> [Stored entries]
::::::::
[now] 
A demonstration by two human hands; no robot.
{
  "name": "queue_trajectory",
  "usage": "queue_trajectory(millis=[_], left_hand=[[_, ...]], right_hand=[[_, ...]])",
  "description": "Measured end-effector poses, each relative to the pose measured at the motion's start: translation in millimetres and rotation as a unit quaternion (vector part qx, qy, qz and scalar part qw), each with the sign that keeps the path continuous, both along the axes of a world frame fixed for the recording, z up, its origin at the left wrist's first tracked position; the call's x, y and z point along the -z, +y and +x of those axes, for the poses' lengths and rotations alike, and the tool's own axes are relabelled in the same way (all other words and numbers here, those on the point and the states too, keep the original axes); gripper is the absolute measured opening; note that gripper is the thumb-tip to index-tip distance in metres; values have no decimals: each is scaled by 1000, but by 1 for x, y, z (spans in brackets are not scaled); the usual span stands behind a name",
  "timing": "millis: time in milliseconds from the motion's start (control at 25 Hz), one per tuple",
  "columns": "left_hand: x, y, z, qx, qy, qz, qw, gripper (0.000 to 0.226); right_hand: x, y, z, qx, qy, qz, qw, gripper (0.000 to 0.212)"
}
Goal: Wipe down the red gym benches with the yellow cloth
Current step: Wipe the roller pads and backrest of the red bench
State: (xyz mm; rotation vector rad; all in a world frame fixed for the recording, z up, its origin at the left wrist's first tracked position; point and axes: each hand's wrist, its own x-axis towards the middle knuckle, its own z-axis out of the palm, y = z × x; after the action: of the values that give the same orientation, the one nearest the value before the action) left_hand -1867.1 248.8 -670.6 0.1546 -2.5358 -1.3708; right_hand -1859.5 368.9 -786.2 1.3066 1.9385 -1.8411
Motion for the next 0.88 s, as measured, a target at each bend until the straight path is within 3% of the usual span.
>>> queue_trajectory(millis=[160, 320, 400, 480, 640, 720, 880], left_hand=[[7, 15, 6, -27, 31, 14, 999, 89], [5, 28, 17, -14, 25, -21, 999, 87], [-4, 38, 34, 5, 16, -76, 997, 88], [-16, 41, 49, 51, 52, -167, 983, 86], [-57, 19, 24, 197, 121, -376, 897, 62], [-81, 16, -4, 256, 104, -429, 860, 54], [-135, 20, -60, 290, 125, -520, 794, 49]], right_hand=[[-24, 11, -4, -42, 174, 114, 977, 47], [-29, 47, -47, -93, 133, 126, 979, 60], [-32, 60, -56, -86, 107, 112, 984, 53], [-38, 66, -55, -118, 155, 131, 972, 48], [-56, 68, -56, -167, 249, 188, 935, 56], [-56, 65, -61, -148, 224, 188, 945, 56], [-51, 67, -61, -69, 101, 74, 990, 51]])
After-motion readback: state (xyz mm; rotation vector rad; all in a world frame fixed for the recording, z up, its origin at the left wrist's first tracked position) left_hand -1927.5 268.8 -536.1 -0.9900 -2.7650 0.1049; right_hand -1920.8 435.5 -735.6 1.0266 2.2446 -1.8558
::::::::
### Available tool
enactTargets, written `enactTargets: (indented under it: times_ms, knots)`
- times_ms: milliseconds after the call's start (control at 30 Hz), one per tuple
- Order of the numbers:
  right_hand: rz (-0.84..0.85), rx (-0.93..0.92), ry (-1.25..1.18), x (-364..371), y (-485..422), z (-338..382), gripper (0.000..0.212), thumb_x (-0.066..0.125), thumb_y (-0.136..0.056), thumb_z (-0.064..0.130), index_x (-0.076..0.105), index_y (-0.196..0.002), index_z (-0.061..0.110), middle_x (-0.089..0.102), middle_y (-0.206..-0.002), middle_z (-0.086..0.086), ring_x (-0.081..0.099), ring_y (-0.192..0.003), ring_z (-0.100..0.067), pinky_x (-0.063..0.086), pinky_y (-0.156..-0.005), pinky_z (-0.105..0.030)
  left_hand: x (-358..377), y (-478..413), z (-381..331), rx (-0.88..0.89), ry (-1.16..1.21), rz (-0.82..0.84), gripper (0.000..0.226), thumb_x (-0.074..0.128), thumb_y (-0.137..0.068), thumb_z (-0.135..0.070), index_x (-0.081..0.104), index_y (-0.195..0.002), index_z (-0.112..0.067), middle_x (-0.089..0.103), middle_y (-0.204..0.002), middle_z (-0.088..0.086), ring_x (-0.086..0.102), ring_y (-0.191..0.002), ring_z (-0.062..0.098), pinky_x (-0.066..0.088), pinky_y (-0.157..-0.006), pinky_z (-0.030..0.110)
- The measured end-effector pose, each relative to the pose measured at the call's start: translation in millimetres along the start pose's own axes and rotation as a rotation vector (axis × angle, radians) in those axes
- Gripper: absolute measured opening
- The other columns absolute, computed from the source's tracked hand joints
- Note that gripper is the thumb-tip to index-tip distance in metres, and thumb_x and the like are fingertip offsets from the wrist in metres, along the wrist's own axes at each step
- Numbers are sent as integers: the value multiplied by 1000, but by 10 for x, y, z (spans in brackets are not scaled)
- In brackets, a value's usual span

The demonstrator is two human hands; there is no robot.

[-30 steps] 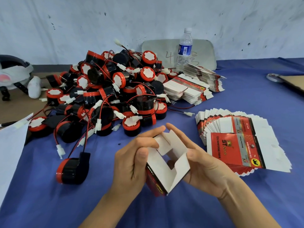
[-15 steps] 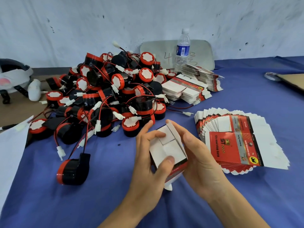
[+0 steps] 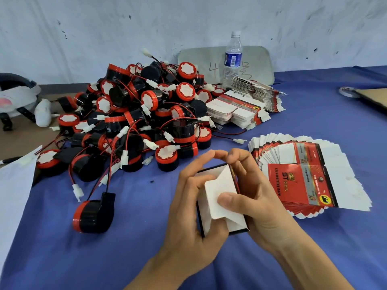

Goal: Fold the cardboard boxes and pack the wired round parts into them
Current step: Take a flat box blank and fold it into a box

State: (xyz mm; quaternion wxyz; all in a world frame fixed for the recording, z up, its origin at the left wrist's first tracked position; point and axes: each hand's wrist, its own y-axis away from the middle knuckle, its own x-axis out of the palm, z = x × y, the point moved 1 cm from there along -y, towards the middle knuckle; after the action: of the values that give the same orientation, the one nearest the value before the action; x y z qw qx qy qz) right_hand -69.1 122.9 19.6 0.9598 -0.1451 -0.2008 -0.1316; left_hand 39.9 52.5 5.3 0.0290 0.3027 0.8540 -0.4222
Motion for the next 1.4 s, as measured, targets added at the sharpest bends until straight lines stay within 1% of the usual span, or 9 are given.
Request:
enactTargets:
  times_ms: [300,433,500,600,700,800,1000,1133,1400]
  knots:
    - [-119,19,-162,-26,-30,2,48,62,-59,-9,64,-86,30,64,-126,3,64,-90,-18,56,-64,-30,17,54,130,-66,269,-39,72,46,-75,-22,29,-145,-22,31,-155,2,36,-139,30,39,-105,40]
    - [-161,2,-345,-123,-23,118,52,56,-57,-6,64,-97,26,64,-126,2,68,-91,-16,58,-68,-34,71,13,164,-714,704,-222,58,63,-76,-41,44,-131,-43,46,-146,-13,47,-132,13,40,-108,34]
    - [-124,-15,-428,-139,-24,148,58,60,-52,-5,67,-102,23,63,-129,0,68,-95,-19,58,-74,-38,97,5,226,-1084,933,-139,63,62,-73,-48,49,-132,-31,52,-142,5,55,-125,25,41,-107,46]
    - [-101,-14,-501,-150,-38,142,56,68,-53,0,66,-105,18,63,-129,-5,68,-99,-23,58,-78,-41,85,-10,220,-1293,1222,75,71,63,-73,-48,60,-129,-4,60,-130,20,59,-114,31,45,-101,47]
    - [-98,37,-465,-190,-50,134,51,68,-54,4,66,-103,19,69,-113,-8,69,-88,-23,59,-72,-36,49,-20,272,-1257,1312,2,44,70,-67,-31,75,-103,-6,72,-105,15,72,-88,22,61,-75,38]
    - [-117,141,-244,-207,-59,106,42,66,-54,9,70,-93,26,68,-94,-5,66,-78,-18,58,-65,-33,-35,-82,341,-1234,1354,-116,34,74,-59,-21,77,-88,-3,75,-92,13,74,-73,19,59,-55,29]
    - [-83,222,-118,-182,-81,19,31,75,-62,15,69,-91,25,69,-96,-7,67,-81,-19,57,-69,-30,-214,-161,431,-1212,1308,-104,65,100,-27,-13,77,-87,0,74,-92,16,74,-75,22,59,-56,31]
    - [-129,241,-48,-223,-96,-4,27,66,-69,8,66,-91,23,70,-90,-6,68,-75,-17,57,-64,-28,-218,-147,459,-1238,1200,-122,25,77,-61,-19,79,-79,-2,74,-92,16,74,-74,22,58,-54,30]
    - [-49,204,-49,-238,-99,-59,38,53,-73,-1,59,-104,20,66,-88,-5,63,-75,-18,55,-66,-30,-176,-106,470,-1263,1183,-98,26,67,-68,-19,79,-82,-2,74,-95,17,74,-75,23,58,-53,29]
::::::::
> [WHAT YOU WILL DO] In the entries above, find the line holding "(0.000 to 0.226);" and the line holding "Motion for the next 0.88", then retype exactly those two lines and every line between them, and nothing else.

> [FINISHED EXERCISE]
  "columns": "left_hand: x, y, z, qx, qy, qz, qw, gripper (0.000 to 0.226); right_hand: x, y, z, qx, qy, qz, qw, gripper (0.000 to 0.212)"
}
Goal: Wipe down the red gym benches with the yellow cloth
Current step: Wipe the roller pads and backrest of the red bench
State: (xyz mm; rotation vector rad; all in a world frame fixed for the recording, z up, its origin at the left wrist's first tracked position; point and axes: each hand's wrist, its own x-axis towards the middle knuckle, its own z-axis out of the palm, y = z × x; after the action: of the values that give the same orientation, the one nearest the value before the action) left_hand -1867.1 248.8 -670.6 0.1546 -2.5358 -1.3708; right_hand -1859.5 368.9 -786.2 1.3066 1.9385 -1.8411
Motion for the next 0.88 s, as measured, a target at each bend until the straight path is within 3% of the usual span.

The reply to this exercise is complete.